**What you need to do**
Take the data below and extract the lines from the one with "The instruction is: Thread" to the one with "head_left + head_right", inclusive, exactly as written.

**Data provided**
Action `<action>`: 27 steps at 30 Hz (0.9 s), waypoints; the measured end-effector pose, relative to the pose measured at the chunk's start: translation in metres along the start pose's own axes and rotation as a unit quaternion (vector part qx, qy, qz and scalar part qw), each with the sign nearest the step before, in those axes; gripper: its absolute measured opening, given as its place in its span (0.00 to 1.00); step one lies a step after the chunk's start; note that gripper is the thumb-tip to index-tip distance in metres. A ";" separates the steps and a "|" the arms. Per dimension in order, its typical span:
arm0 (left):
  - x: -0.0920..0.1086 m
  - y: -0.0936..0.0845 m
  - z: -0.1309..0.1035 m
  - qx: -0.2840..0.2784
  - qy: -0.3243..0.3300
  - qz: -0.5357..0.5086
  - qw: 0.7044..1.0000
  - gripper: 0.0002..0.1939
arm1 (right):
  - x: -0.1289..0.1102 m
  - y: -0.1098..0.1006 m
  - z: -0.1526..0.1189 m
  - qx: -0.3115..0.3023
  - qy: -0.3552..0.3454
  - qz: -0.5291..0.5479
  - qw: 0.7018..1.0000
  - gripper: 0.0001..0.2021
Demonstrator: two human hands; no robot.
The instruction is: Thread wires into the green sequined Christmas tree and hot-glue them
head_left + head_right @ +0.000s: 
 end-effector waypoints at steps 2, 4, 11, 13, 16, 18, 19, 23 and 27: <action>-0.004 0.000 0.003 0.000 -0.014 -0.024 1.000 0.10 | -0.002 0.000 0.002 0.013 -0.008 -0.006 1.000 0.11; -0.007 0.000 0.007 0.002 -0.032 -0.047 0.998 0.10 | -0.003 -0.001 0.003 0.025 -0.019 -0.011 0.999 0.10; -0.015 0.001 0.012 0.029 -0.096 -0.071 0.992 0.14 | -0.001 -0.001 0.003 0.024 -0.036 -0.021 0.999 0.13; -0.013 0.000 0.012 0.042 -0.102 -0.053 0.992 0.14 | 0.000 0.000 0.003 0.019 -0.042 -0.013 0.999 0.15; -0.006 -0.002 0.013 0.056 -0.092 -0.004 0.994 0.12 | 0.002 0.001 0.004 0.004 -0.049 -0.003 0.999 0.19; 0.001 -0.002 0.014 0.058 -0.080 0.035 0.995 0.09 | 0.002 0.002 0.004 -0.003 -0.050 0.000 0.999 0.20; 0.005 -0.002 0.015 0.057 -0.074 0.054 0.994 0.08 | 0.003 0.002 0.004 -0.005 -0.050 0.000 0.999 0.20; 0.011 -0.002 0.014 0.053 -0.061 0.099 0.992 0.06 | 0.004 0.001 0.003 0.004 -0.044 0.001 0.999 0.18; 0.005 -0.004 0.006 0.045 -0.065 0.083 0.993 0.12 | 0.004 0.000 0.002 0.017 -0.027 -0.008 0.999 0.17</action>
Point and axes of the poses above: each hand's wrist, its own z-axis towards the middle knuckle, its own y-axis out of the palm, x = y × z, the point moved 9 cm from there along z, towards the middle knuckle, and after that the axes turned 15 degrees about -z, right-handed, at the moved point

**Written solution**
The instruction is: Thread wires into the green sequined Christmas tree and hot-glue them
head_left + head_right @ +0.000s: 

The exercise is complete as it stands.